It’s the good name of the firm, was his answer.

He added that, given the prominence of the Paris office, it wouldn’t do for Wiggins & O’Reilly to get tarred with the pitch of this transaction. He was prepared to ask the firm not to charge Hubert and the Sainte-Terre group any fee for the work he had done if Sainte-Terre went forward with counsel from some other firm.
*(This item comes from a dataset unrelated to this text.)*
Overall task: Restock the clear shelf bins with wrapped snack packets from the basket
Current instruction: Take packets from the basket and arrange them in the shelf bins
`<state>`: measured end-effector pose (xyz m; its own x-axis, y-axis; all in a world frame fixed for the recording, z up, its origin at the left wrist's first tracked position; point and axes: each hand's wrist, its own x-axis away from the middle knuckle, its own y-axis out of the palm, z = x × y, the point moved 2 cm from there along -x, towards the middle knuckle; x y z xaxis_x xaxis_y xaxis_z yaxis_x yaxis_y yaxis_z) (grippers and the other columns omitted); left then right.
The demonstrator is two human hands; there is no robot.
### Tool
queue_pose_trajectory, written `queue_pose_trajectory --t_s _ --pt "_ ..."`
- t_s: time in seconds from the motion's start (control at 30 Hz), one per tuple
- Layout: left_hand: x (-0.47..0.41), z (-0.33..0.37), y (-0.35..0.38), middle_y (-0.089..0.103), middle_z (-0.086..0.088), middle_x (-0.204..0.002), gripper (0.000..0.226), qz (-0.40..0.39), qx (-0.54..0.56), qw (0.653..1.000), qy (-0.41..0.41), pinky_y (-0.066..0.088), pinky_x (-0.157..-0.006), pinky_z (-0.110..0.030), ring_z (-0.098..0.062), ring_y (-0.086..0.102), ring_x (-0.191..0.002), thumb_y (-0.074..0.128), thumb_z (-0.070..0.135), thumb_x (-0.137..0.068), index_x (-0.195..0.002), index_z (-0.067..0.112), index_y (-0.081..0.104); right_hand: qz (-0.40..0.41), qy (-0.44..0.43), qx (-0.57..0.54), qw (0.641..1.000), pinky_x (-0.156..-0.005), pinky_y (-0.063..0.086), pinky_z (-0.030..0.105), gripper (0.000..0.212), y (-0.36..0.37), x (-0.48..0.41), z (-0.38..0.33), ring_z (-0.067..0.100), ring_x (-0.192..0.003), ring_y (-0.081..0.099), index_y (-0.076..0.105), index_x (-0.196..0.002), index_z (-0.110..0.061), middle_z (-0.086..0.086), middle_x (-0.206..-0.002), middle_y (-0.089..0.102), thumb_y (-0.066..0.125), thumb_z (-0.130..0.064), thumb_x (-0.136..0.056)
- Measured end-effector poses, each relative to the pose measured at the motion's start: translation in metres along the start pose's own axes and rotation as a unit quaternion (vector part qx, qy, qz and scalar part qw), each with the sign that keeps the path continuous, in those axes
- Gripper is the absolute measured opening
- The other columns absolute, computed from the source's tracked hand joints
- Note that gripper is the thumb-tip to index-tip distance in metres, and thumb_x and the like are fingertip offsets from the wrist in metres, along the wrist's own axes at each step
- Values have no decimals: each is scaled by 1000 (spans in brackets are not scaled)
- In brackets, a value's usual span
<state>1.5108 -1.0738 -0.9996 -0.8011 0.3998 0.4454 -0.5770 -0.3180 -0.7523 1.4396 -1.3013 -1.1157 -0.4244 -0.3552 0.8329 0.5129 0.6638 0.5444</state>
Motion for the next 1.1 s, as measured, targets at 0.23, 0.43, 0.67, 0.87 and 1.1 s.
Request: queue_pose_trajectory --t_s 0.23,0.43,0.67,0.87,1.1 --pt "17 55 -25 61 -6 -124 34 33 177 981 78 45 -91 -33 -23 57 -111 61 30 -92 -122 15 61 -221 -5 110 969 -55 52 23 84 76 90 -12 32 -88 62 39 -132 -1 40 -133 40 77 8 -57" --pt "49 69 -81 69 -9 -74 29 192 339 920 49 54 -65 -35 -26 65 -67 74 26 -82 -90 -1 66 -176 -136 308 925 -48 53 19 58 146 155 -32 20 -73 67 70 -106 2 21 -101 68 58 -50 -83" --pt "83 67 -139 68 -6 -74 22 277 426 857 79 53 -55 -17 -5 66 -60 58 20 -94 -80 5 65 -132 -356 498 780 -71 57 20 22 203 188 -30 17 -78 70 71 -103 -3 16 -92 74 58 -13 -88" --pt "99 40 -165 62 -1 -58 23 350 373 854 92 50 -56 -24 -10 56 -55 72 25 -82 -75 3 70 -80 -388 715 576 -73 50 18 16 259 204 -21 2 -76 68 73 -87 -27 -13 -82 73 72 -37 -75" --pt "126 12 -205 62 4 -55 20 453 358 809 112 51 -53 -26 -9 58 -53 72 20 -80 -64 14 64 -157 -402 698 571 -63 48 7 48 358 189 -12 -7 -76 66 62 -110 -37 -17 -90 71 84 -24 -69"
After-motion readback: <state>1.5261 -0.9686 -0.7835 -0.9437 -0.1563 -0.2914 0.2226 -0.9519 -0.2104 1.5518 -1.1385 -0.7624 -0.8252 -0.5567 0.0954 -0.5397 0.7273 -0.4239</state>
There is one more thing that has to do with Hubert, he said after a moment. I’m not able to discuss it.

And what if they listen to you and drop the scheme? I asked.

Then I would have done my work perfectly, and naturally I should be paid, he answered.

I could see his logic, but I was still left with one simple question: Wasn’t telling Hubert that there was no way around the nationalization the simplest solution? Who has ever said that all problems can be solved? Was Henry White’s pride preventing his saying that he’d been defeated when in fact he hadn’t?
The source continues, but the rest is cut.